Also, for Fee Change and Ticket Change transaction types, you will need to use trn_amt instead of pmt_amt since there is no payment involved with these transaction types.
For gifts you would probably want to do a different query with different joins but still joining t_payment to t_transaction using sequence_no.
Dale
Hi Natasha -
First, have you looked at the Payments by Performance standard report? This might give you a place to start. You are correct that there is no direct link between order/contribution tables and that you do need to go through the t_transaction table to find the relationship between the two.

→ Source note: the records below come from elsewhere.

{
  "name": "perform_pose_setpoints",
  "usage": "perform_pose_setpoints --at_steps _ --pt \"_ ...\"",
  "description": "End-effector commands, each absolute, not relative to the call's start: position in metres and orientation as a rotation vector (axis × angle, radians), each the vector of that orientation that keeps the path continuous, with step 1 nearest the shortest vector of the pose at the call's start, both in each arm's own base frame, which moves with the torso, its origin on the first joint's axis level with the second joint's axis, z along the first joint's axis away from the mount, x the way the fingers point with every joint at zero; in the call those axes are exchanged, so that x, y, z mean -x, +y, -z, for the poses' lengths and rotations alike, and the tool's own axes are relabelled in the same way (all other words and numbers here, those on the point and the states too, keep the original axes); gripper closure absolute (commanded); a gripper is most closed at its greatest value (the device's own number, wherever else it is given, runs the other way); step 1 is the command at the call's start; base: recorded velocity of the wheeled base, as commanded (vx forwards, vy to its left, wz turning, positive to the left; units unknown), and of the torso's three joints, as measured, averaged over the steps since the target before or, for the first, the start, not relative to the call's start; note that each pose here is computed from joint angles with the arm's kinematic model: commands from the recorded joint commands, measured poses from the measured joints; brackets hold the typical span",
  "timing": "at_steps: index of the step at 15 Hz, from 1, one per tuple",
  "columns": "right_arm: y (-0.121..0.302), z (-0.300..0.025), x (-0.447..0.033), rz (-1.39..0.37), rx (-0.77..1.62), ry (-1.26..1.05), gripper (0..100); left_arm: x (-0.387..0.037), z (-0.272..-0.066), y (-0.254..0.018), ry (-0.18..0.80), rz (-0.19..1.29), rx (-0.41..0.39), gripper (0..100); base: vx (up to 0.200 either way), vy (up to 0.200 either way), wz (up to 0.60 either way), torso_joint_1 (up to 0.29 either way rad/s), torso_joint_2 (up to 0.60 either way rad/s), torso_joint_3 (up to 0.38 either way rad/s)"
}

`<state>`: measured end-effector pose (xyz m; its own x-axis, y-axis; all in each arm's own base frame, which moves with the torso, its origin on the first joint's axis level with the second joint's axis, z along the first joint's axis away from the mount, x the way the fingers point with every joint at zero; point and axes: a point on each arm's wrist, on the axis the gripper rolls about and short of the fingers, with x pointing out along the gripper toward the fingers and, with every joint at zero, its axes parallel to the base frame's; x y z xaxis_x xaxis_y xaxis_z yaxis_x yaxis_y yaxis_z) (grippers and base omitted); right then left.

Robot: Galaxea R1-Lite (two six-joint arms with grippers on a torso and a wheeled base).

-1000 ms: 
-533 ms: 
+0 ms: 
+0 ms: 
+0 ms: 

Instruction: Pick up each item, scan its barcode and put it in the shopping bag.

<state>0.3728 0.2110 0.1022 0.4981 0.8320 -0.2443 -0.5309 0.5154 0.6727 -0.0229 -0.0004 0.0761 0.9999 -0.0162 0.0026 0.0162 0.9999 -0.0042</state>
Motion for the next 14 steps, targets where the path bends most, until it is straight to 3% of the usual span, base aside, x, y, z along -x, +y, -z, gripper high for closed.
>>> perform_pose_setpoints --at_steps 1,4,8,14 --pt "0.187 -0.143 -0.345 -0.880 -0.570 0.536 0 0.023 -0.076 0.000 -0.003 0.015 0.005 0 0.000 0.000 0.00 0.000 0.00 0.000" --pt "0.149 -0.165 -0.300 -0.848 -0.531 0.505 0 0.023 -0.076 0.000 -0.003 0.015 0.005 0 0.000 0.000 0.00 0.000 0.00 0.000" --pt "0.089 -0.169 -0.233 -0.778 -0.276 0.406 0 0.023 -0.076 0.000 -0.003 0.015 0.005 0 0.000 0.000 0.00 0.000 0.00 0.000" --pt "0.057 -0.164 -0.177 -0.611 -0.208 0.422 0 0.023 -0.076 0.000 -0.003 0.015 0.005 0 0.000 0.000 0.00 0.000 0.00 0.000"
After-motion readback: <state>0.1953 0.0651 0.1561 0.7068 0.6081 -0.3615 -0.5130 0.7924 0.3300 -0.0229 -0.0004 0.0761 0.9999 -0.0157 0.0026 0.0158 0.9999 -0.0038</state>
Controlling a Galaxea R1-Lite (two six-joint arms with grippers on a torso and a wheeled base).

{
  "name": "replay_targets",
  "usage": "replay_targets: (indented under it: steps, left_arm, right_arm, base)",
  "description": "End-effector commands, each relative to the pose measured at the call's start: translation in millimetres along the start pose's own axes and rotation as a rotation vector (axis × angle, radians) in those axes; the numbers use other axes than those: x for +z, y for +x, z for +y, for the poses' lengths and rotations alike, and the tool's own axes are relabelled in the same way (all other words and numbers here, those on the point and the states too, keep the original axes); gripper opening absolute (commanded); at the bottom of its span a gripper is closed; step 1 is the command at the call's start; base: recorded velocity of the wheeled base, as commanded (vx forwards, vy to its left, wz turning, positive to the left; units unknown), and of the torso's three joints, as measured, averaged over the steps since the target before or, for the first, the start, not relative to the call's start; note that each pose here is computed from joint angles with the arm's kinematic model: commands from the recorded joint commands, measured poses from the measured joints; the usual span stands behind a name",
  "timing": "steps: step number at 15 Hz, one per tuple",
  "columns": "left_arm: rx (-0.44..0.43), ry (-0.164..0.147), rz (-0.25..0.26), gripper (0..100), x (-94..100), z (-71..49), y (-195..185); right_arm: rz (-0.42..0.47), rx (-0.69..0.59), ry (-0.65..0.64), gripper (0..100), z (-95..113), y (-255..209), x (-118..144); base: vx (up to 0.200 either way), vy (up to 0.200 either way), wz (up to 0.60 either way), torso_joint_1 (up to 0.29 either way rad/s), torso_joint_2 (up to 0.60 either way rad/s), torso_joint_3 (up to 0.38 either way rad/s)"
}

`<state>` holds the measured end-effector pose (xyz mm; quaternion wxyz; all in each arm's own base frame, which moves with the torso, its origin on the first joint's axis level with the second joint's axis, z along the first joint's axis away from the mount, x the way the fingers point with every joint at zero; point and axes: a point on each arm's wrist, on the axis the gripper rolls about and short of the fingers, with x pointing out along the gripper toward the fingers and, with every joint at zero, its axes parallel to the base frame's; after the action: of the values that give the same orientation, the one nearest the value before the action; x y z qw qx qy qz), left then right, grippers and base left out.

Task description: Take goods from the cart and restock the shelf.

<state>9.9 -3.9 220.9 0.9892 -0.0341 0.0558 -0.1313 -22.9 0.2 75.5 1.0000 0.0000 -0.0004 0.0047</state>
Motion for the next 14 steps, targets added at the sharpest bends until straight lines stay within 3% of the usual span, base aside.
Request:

The larger issue when writing such a report (and most finance departments ask for - so you aren't alone!) is that in Tessitura you can have multiple payments on a single contribution or order. And you can have multiple things in an order or contribution (pledge payments, performances, fees, etc). This is where things get tricky. What happens if there's a split payment between two customers for a single order (like two subscribers who pay each pay for their sub with a different method). Someone who uses a gift certificate and then a Visa to cover the rest of the amount that the gift certificate doesn't cover? A donation with a pledge payment who changed cards because their old card was stolen? This is where the t_transaction table really comes into play because it breaks down those parts of an order or contribution and links them directly to a payment method.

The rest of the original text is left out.